# EXERCISE BRIEF
Go to the line that contains "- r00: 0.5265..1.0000", then write out that line and all that follow to the end of the listing, exactly and without pictures.

***

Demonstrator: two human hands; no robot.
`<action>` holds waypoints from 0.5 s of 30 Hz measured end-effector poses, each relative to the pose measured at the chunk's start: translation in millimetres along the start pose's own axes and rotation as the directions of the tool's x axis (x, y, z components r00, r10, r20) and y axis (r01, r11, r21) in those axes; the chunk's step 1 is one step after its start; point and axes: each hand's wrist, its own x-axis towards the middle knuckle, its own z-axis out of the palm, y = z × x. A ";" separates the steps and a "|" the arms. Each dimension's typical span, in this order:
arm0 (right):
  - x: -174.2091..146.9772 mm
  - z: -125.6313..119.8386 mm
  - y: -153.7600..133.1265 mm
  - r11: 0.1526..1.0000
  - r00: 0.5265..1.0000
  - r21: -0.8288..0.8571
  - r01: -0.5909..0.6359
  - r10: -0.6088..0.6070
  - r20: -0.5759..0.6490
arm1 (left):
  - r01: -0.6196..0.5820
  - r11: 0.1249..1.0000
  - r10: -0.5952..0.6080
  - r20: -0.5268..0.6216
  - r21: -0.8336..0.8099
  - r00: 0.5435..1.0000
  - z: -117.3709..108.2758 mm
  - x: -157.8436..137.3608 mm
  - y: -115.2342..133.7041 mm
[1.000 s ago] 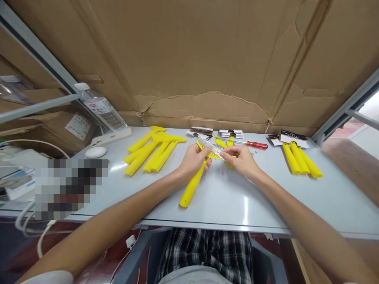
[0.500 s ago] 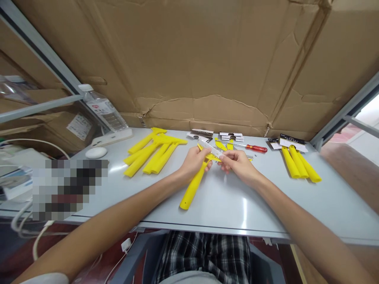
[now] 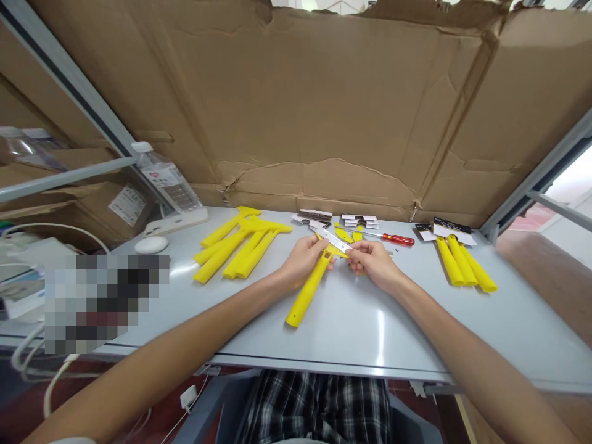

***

# ANSWER FOR THE TASK
  - r00: 0.5265..1.0000
  - r21: -0.8288..0.8571
  - r01: -0.5909..0.6359
  - r10: -0.6088..0.6070
  - r20: -0.5759..0.6490
arm1 (left):
  - r01: -0.6196..0.5820
  - r11: 0.1249..1.0000
  - r10: -0.5952..0.6080
  - r20: -0.5268..0.6216
  - r21: -0.8336..0.8099
  - r00: 0.5435..1.0000
  - z: -117.3709..108.2758 mm
  - x: -157.8436..137.3608 mm
  - y: -115.2342..133.7041 mm
[1.000 s ago] 
[0.500 s ago] 
[now] 

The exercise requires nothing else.